> _DATA SHOWN_:
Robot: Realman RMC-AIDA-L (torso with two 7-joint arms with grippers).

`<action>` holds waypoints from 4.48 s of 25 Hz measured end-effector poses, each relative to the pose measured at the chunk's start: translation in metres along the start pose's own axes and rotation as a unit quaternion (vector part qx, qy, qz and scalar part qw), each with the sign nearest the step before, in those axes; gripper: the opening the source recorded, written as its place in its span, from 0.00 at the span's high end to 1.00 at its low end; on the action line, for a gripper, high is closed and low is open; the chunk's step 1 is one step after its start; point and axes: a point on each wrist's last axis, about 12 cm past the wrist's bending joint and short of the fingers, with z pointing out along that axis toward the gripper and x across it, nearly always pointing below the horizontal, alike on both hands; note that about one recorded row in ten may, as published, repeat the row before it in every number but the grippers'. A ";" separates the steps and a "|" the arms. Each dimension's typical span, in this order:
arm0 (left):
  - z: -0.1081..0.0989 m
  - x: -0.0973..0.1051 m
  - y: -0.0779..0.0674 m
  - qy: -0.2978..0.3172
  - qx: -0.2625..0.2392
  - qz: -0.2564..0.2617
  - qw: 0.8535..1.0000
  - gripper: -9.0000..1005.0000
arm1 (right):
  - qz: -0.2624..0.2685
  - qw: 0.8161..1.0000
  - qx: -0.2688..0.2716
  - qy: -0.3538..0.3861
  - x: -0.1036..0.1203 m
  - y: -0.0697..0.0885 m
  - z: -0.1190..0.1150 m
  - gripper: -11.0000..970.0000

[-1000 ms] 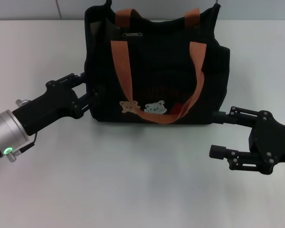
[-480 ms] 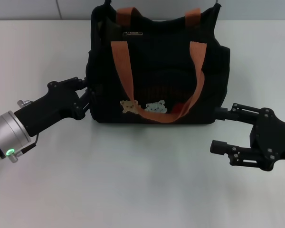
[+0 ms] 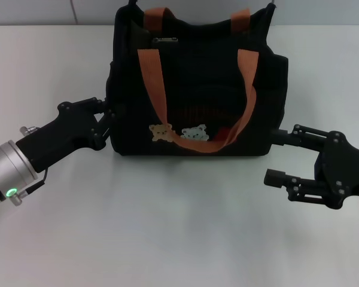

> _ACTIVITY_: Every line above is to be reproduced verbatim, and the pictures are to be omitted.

> _EXERCISE OUTPUT_:
Robot: Realman RMC-AIDA-L (torso with two 7-joint arms with grippers).

`<action>` holds waypoints from 4.48 s of 25 Hz measured end-effector poses, each relative to the pose measured at the chunk's start: translation in metres along the start pose's own axes and rotation as a unit quaternion (vector part qx, qy, qz and scalar part qw), each with the sign nearest the step before, in those axes; gripper: the opening the source recorded, written as its place in its span, from 0.00 at the span's high end to 1.00 at its low end; on the action line, for a gripper, high is closed and low is open; the chunk's step 1 is one step after its start; point and axes: a point on each wrist's last axis, about 12 cm past the wrist's bending joint and short of the fingers, with z pointing out along that axis toward the gripper and x across it, nearly always pointing below the horizontal, alike on both hands; note that about one recorded row in ten may, as published, repeat the row before it in every number but the grippers'. A ";" separates the steps and a "|" the arms. Each dimension's typical span, in this order:
arm0 (left):
  - z: -0.1081..0.0989 m
  - x: -0.0973..0.1051 m
  - y: -0.0779..0.0674 m
  - qy: -0.2978..0.3172
  - qx: -0.2625..0.2392
  - qz: -0.2564..0.2617
  - qw: 0.8535..1.0000
  - gripper: -9.0000..1005.0000
arm1 (right):
  - qz: -0.2624..0.2685
  - qw: 0.8161..1.0000
  - qx: -0.2688..0.2716
  - qy: -0.3538..0.3861
  - x: -0.1036..0.1203 m
  - y: -0.0697..0.0885 m
  - z: -0.1190..0.1150 m
  - gripper: -11.0000..970.0000

[-1000 ms] 
[-480 ms] 
[+0 ms] 

No further work is required for this exercise.